Martin Rushent, interviewed in the July 2010 issue of Sound on Sound magazine, said he was working on a remastered 30th anniversary edition of the album which would include new mixes of its tracks using real instruments rather than synthesisers. However, Rushent died in June 2011 with the project unreleased.

===Virgin40===
Dare was one of the Virgin Records albums selected for special picture disc release to mark the 40th anniversary of the group's erstwhile record label.

==Track listing==

- Track 11 was the B-side of the "Love Action (I Believe in Love)" single. Track 12 was the B-side of the "Open Your Heart" single.

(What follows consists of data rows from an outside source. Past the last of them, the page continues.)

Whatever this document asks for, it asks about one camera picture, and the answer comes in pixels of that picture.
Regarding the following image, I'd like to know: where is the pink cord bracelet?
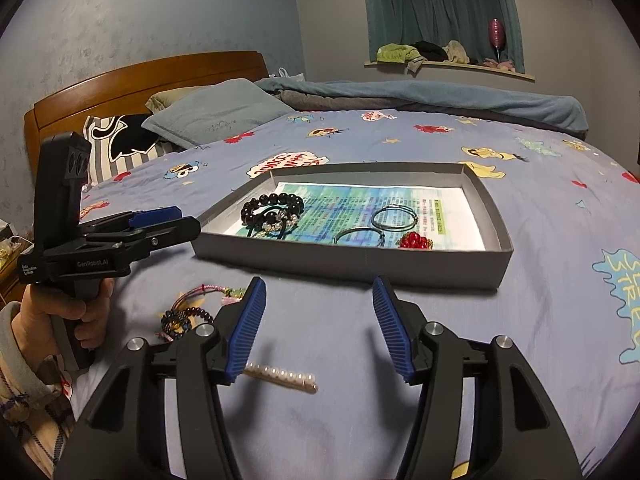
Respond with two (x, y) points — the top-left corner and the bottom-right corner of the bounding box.
(171, 284), (247, 311)

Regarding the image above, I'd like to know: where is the small dark bead bracelet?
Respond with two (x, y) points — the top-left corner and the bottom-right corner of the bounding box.
(160, 306), (202, 342)

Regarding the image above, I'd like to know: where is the green cloth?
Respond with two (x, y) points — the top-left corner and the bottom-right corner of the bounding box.
(376, 43), (423, 65)

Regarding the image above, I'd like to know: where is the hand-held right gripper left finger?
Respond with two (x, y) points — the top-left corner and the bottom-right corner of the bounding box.
(54, 276), (267, 480)

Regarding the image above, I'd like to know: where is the wooden nightstand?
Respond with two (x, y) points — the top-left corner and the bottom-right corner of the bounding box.
(0, 260), (37, 311)

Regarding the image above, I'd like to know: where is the blue-grey pillow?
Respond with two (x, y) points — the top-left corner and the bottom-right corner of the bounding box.
(141, 78), (296, 150)

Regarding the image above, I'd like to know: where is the blue blanket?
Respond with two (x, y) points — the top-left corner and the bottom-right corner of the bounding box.
(252, 76), (588, 133)

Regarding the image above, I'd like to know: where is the grey cardboard box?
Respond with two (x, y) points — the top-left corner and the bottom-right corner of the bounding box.
(191, 161), (515, 291)

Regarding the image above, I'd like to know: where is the printed paper sheet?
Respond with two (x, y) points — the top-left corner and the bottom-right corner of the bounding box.
(216, 182), (488, 253)

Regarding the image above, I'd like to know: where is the wooden bed headboard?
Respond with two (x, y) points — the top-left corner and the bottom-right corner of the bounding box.
(24, 51), (271, 181)

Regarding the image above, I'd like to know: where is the white pearl bracelet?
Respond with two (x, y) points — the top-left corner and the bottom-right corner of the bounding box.
(244, 361), (319, 395)

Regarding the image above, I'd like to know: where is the person's left forearm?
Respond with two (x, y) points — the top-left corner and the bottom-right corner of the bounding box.
(0, 302), (77, 478)

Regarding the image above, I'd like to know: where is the person's left hand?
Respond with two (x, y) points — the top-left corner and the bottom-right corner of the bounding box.
(17, 277), (116, 361)

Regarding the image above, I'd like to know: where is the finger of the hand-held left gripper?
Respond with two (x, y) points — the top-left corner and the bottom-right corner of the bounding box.
(79, 206), (182, 236)
(82, 215), (202, 264)

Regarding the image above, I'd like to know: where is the crystal bead bracelet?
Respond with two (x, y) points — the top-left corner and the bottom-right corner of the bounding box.
(246, 208), (302, 239)

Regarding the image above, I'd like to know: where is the window sill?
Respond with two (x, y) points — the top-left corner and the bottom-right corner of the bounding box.
(364, 60), (536, 82)

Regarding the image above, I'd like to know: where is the striped black white pillow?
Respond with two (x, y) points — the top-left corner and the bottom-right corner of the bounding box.
(82, 115), (176, 191)

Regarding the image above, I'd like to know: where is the black cloth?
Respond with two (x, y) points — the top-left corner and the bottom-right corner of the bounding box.
(414, 40), (449, 63)

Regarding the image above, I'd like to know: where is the olive pillow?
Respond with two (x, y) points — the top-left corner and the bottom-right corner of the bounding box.
(145, 87), (201, 113)

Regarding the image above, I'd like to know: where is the beige cloth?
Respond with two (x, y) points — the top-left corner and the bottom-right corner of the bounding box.
(442, 40), (471, 66)

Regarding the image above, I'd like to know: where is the large black bead bracelet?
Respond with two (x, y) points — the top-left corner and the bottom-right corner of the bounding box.
(241, 192), (305, 226)

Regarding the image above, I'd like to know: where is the teal curtain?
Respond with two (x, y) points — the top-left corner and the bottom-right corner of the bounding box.
(359, 0), (526, 73)

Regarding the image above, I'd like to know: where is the cartoon printed bedsheet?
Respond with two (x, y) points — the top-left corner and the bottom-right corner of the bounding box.
(65, 107), (640, 480)

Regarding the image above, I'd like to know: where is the grey duvet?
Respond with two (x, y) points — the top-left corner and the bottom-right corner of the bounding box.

- For the second CD, see Fascination!.

Side 1
| No. | Title | Writer(s) | Length |
|---|---|---|---|
| 1. | "The Things That Dreams Are Made Of" | Oakey, Wright | 4:14 |
| 2. | "Open Your Heart" | Callis, Oakey | 3:53 |
| 3. | "The Sound of the Crowd" | Burden, Oakey | 3:56 |
| 4. | "Darkness" | Callis, Wright | 3:56 |
| 5. | "Do or Die" | Burden, Oakey | 5:25 |

Side 2
| No. | Title | Writer(s) | Length |
|---|---|---|---|
| 6. | "Get Carter" (instrumental) | Roy Budd | 1:02 |
| 7. | "I Am the Law" | Oakey, Wright | 4:09 |
| 8. | "Seconds" | Callis, Oakey, Wright | 4:58 |
| 9. | "Love Action (I Believe in Love)" | Burden, Oakey | 4:58 |
| 10. | "Don't You Want Me" | Callis, Oakey, Wright | 3:56 |

CD bonus tracks (Caroline Records, CAROL 1114-2, US, released 1997)
| No. | Title | Writer(s) | Length |
|---|---|---|---|
| 11. | "Hard Times" | Oakey, Wright, Callis | 5:42 |
| 12. | "Non-Stop" | Callis, Wright | 4:15 |

Dare/Fascination! 2CD box set bonus tracks (Virgin Records, CDVD 2192, UK, released 2012)
| No. | Title | Writer(s) | Length |
|---|---|---|---|
| 11. | "The Sound of the Crowd" (12" version) | Burden, Oakey | 6:28 |
| 12. | "Don't You Want Me" (extended mix) | Callis, Oakey, Wright | 7:31 |
| 13. | "The Sound of the Crowd" (instrumental) | Burden, Oakey | 4:12 |
| 14. | "Open Your Heart/Non-Stop" (instrumentals) | Callis, Oakey/Callis, Wright | 8:41 |
| 15. | "Don't You Want Me" (alternative version) | Callis, Oakey, Wright | 3:57 |

== Personnel ==
Credits are adapted from the album's liner notes.

The Human League
- Ian Burden – synthesizers
- Jo Callis – synthesizers
- Joanne Catherall – vocals
- Philip Oakey – vocals, synthesizers, cover design
- Susan Ann Sulley – vocals
- Philip Adrian Wright – slides, occasional synthesizer, cover design

Additional personnel
- Martin Rushent – programming
- Dave Allen – assistant programming and engineering
- Ken Ansell – cover layout and coordination
- Brian Aris – photography

== Studio equipment used ==
The following studio equipment was used in the recording of the album:
- Casio M10
- Casio VL-1
- Korg 770
- Korg Delta
- Linn LM-1
- Roland Jupiter-4
- Roland MC-8
- Roland System 700
- Yamaha CS-15

==Charts==

===Weekly charts===

Weekly chart performance for Dare
| Chart (1981–1982) | Peak position |
|---|---|
| Australian Albums (Kent Music Report) | 3 |
| Canada Top Albums/CDs (RPM) | 1 |
| Dutch Albums (Album Top 100) | 11 |
| Finnish Albums (Suomen virallinen lista) | 2 |
| German Albums (Offizielle Top 100) | 19 |
| Italian Albums (Musica e dischi) | 15 |
| Japanese Albums (Oricon) | 75 |
| New Zealand Albums (RMNZ) | 1 |
| Norwegian Albums (VG-lista) | 6 |
| Swedish Albums (Sverigetopplistan) | 1 |
| UK Albums (Official Charts) | 1 |
| US Billboard 200 | 3 |

===Year-end charts===

1981 year-end chart performance for Dare
| Chart (1981) | Position |
|---|---|
| UK Albums (BMRB) | 3 |

1982 year-end chart performance for Dare
| Chart (1982) | Position |
|---|---|
| Australian Albums (Kent Music Report) | 2 |
| Canada Top Albums/CDs (RPM) | 10 |
| Dutch Albums (Album Top 100) | 64 |
| New Zealand Albums (RMNZ) | 6 |
| UK Albums (BMRB) | 8 |
| US Billboard 200 | 29 |

==Certifications==

Certifications for Dare
| Region | Certification | Certified units/sales |
| Australia (ARIA) | Platinum | 50,000^{^} |
| Canada (Music Canada) | Platinum | 100,000^{^} |
| Netherlands (NVPI) | Gold | 50,000^{^} |
| New Zealand (RMNZ) | Platinum | 15,000^{^} |
| United Kingdom (BPI) | 3× Platinum | 900,000^{^} |
| United States (RIAA) | Gold | 500,000^{^} |
^{^} Shipments figures based on certification alone.